**What the task asks**
Print the data that follows exactly.

**Information provided**
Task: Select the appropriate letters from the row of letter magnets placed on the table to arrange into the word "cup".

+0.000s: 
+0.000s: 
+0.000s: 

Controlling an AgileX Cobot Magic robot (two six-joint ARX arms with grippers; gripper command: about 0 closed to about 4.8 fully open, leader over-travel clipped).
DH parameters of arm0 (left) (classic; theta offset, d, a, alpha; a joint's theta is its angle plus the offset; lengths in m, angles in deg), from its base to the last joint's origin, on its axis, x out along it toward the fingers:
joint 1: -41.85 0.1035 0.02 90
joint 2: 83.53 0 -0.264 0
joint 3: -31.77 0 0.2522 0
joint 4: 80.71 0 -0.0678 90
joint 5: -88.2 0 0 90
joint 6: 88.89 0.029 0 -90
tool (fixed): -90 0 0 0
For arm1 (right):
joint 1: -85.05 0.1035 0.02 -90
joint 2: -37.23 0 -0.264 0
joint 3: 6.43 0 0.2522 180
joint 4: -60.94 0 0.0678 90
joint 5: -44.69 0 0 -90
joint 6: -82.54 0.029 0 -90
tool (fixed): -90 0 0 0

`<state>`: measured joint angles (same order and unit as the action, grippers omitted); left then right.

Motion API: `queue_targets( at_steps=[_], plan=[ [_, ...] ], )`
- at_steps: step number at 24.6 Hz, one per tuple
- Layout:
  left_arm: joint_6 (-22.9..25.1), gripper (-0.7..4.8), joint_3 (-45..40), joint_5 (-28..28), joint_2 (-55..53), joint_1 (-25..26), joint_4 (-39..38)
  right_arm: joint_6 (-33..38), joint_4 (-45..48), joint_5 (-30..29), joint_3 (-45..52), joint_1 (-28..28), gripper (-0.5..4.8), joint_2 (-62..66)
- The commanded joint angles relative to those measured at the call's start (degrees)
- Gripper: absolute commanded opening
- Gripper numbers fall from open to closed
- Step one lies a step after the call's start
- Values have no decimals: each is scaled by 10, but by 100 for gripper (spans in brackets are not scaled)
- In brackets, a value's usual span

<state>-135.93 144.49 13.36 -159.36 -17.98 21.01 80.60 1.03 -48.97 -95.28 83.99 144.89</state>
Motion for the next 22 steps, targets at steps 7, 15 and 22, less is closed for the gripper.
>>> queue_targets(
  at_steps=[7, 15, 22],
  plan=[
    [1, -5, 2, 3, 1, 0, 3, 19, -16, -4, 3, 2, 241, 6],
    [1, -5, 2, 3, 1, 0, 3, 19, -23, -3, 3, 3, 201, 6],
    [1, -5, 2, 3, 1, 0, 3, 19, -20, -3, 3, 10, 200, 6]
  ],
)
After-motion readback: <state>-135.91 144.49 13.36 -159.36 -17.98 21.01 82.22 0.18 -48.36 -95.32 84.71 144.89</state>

**Result below**
Task: Select the appropriate letters from the row of letter magnets placed on the table to arrange into the word "cup".

+0.000s: 
+0.000s: 
+0.000s: 

Controlling an AgileX Cobot Magic robot (two six-joint ARX arms with grippers; gripper command: about 0 closed to about 4.8 fully open, leader over-travel clipped).
DH parameters of arm0 (left) (classic; theta offset, d, a, alpha; a joint's theta is its angle plus the offset; lengths in m, angles in deg), from its base to the last joint's origin, on its axis, x out along it toward the fingers:
joint 1: -41.85 0.1035 0.02 90
joint 2: 83.53 0 -0.264 0
joint 3: -31.77 0 0.2522 0
joint 4: 80.71 0 -0.0678 90
joint 5: -88.2 0 0 90
joint 6: 88.89 0.029 0 -90
tool (fixed): -90 0 0 0
For arm1 (right):
joint 1: -85.05 0.1035 0.02 -90
joint 2: -37.23 0 -0.264 0
joint 3: 6.43 0 0.2522 180
joint 4: -60.94 0 0.0678 90
joint 5: -44.69 0 0 -90
joint 6: -82.54 0.029 0 -90
tool (fixed): -90 0 0 0

`<state>`: measured joint angles (same order and unit as the action, grippers omitted); left then right.

Motion API: `queue_targets( at_steps=[_], plan=[ [_, ...] ], )`
- at_steps: step number at 24.6 Hz, one per tuple
- Layout:
  left_arm: joint_6 (-22.9..25.1), gripper (-0.7..4.8), joint_3 (-45..40), joint_5 (-28..28), joint_2 (-55..53), joint_1 (-25..26), joint_4 (-39..38)
  right_arm: joint_6 (-33..38), joint_4 (-45..48), joint_5 (-30..29), joint_3 (-45..52), joint_1 (-28..28), gripper (-0.5..4.8), joint_2 (-62..66)
- The commanded joint angles relative to those measured at the call's start (degrees)
- Gripper: absolute commanded opening
- Gripper numbers fall from open to closed
- Step one lies a step after the call's start
- Values have no decimals: each is scaled by 10, but by 100 for gripper (spans in brackets are not scaled)
- In brackets, a value's usual span

<state>-135.93 144.49 13.36 -159.36 -17.98 21.01 80.60 1.03 -48.97 -95.28 83.99 144.89</state>
Motion for the next 22 steps, targets at steps 7, 15 and 22, less is closed for the gripper.
>>> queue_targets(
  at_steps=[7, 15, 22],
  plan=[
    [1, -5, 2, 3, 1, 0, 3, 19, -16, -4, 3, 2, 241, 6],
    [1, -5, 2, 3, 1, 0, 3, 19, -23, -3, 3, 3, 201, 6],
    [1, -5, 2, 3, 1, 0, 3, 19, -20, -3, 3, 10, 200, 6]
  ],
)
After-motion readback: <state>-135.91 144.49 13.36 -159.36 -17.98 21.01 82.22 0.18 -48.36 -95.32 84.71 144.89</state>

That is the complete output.